▶ WORK ITEM: From the first line of the material through the line containing "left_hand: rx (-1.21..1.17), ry", restate everything word for word and nothing more.
++++ DATA ++++
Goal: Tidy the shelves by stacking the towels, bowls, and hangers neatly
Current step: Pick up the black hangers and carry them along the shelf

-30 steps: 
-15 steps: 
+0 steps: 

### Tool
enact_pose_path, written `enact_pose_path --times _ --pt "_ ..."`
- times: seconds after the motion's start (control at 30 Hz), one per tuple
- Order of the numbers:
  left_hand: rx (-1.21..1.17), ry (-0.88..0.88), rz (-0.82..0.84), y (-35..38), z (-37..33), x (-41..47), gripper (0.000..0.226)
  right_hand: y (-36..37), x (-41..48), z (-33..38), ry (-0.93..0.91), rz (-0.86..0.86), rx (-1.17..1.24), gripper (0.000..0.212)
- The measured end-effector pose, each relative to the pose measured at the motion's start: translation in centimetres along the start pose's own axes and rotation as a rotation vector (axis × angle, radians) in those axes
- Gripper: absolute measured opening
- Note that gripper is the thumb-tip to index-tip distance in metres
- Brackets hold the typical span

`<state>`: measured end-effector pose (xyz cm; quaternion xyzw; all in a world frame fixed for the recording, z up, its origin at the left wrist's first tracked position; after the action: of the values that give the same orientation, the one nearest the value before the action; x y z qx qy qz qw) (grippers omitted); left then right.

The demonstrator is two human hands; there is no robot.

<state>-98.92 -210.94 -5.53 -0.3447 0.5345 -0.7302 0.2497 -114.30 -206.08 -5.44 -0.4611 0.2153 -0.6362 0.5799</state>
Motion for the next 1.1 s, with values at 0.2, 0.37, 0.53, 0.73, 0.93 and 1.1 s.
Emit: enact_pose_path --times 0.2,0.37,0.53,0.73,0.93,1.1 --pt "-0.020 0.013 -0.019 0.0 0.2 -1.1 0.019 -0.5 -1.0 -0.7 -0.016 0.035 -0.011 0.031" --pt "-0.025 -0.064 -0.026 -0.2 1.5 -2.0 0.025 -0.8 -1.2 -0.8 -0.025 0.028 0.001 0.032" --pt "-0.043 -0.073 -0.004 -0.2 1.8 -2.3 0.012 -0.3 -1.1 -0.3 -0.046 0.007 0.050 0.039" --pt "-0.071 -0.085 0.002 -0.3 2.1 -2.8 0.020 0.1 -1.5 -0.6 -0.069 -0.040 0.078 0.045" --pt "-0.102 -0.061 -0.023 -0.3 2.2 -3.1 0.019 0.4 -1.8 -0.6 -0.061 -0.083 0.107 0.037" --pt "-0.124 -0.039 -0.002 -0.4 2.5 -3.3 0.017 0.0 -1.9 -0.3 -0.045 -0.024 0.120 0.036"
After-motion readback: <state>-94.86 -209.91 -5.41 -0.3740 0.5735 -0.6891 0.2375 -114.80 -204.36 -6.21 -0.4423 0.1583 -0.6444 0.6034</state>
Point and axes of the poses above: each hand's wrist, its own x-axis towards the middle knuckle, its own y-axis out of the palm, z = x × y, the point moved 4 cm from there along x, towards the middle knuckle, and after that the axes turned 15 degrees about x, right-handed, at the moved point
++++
▶ SOLVED PROBLEM:
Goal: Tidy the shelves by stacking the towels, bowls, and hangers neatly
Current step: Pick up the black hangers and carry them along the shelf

-30 steps: 
-15 steps: 
+0 steps: 

### Tool
enact_pose_path, written `enact_pose_path --times _ --pt "_ ..."`
- times: seconds after the motion's start (control at 30 Hz), one per tuple
- Order of the numbers:
  left_hand: rx (-1.21..1.17), ry (-0.88..0.88), rz (-0.82..0.84), y (-35..38), z (-37..33), x (-41..47), gripper (0.000..0.226)

The output above is the complete answer.